__About this task__.
What you return should be the lines from the one with "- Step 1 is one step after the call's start" through the one with "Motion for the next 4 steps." in the data below, reproduced exactly with both ends, and no pictures at all.

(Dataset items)
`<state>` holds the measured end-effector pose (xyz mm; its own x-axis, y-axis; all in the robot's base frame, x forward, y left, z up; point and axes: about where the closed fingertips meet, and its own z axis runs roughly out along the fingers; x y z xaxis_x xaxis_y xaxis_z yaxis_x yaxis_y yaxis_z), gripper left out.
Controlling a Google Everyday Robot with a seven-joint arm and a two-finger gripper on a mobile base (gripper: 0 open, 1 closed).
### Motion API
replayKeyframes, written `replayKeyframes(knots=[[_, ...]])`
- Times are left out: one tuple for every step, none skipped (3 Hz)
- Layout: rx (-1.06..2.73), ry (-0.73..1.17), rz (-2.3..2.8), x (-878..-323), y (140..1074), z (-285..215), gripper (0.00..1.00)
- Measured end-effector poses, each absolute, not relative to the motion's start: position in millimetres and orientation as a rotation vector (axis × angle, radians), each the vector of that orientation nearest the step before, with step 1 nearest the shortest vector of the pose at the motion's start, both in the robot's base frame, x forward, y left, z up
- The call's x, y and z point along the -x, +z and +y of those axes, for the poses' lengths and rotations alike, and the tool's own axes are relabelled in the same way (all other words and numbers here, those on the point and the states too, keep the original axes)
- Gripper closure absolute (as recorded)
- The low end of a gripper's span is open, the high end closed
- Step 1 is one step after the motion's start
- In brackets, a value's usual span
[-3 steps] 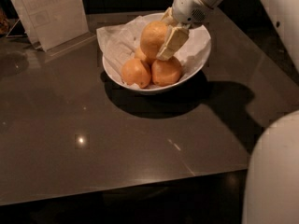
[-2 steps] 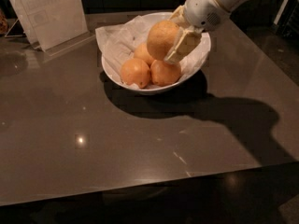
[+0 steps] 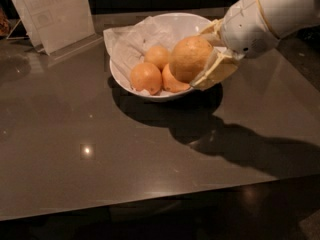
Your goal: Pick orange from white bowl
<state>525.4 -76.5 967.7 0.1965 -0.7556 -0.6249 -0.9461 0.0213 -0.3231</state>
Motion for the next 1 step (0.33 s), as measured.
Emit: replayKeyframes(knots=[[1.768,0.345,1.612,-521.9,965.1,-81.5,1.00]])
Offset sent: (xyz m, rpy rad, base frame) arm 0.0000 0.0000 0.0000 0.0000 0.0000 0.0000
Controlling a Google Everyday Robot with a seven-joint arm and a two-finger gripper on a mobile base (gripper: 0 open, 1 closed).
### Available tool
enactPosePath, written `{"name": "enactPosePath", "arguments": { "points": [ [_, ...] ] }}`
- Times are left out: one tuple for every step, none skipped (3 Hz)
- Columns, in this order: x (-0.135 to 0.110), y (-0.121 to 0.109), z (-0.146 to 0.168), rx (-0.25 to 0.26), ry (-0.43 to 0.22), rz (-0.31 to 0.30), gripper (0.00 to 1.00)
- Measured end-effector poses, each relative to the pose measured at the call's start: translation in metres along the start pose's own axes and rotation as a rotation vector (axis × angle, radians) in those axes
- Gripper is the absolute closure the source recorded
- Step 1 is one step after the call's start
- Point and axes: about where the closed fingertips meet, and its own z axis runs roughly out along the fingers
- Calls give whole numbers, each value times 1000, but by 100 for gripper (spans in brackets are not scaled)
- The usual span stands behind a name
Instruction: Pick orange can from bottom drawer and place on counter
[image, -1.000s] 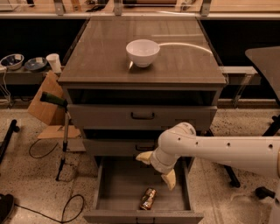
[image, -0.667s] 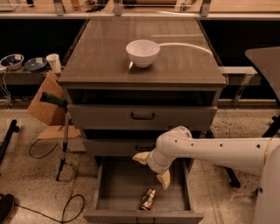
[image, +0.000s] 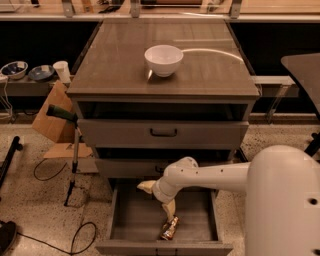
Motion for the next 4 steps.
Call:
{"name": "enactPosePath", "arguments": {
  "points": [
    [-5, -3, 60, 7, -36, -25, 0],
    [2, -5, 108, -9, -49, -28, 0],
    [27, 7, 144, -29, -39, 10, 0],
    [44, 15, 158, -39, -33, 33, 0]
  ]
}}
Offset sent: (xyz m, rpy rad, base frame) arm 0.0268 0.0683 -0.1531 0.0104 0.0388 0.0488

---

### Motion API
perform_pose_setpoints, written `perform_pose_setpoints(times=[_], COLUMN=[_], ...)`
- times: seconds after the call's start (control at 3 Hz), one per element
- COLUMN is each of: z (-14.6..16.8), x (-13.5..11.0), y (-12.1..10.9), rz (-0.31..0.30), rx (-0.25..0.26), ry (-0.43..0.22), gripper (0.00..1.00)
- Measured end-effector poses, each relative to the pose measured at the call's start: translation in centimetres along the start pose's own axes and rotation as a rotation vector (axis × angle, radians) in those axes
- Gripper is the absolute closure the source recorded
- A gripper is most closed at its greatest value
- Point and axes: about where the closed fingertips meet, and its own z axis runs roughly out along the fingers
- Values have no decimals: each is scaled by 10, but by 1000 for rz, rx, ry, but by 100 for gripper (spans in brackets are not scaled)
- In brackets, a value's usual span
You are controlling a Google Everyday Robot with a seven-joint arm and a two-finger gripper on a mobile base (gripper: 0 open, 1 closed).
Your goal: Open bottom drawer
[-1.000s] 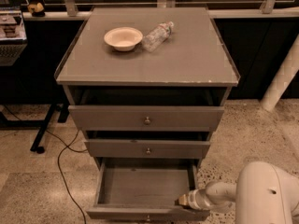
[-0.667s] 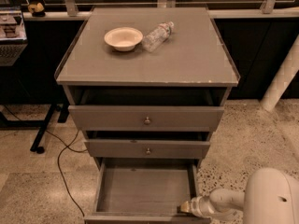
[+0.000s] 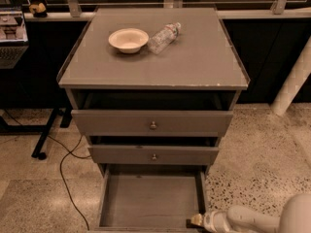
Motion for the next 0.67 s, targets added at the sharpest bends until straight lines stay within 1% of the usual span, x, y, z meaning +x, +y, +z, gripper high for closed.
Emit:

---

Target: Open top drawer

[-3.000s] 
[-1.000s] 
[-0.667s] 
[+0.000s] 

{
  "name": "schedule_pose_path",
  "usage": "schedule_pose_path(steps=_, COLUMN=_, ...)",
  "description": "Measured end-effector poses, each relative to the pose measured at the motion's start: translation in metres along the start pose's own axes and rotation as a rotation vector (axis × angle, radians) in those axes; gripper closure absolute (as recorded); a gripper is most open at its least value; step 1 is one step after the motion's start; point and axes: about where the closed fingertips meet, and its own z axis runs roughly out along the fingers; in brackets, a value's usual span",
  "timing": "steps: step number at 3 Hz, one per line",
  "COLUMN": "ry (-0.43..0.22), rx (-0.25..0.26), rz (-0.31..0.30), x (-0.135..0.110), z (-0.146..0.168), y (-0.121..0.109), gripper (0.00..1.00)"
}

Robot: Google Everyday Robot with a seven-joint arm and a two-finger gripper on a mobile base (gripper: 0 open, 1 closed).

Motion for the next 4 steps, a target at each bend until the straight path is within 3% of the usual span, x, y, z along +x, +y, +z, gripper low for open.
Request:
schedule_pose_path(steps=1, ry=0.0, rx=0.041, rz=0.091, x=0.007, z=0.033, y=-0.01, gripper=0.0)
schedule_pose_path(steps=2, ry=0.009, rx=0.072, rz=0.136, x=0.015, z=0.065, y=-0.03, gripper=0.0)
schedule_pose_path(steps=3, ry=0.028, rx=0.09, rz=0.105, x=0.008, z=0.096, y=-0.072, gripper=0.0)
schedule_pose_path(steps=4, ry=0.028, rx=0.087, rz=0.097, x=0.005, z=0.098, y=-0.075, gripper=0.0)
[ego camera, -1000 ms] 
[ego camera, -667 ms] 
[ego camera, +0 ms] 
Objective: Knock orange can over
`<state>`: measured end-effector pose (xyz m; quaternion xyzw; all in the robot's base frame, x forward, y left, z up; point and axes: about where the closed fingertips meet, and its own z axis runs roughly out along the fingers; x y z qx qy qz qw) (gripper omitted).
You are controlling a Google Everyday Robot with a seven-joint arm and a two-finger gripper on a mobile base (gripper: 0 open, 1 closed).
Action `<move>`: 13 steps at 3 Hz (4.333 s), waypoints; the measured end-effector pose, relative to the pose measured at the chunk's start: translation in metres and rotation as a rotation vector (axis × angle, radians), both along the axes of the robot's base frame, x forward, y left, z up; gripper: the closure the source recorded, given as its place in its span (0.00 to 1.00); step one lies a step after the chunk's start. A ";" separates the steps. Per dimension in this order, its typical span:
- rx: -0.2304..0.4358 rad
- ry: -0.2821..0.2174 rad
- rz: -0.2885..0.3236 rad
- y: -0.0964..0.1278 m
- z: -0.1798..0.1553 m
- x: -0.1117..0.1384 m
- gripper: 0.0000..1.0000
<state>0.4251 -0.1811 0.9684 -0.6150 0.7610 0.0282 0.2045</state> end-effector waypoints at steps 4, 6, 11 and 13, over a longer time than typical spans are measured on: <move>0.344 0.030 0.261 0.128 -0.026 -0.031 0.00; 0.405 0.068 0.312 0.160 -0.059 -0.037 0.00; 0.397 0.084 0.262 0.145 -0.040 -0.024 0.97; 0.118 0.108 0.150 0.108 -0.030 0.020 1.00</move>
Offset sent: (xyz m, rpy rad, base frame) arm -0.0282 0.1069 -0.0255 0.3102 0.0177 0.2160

__Answer to the problem__.
- Step 1 is one step after the call's start
- Point and axes: about where the closed fingertips meet, and its own z axis runs roughly out along the fingers
- Calls give whole numbers, each value times 1000, but by 100 for gripper (spans in brackets are not scaled)
- The usual span stands behind a name
Instruction: Pick orange can from bottom drawer and place on counter
[image, -1.000s] 
[image, -0.667s] 
[image, +0.000s] 
Motion for the next 4 steps.

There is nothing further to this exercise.